• _Task to complete_
Given the listing that follows, report all lines in which the string "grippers" occurs.

• _Collected data_
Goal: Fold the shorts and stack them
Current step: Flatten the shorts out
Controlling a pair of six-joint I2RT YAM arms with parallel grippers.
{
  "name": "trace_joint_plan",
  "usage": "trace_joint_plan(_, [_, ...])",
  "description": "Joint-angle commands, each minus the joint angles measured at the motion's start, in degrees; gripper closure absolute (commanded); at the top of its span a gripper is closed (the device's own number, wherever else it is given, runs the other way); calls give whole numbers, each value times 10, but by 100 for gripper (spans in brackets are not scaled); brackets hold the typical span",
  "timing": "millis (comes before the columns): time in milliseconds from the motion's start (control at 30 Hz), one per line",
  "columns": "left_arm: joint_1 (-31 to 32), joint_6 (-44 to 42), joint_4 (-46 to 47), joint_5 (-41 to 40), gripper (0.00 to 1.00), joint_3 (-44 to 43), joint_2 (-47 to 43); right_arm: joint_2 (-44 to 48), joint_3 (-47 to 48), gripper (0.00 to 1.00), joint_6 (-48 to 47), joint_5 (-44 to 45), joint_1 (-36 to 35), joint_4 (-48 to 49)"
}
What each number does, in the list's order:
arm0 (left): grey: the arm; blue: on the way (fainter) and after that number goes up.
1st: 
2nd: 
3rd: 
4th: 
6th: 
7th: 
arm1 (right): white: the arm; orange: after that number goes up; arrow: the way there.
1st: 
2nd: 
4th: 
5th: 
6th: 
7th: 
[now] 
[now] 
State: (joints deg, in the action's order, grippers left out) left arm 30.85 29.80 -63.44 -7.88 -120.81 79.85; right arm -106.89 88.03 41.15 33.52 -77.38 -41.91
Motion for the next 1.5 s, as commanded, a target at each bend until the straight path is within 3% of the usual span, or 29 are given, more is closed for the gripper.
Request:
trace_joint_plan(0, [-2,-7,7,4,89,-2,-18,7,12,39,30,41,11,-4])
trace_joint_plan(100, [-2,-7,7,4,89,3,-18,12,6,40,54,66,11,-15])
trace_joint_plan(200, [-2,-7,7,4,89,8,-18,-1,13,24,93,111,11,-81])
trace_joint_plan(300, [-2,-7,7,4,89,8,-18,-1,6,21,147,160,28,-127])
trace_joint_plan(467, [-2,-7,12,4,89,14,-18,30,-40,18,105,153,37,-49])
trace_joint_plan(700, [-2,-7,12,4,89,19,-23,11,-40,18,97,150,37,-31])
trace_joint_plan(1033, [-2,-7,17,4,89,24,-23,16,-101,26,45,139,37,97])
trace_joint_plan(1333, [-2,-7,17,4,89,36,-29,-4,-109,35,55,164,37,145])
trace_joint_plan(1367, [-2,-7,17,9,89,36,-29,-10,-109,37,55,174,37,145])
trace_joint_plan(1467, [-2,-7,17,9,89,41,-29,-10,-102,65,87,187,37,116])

• _Exercise response_
Controlling a pair of six-joint I2RT YAM arms with parallel grippers.
State: (joints deg, in the action's order, grippers left out) left arm 30.85 29.80 -63.44 -7.88 -120.81 79.85; right arm -106.89 88.03 41.15 33.52 -77.38 -41.91

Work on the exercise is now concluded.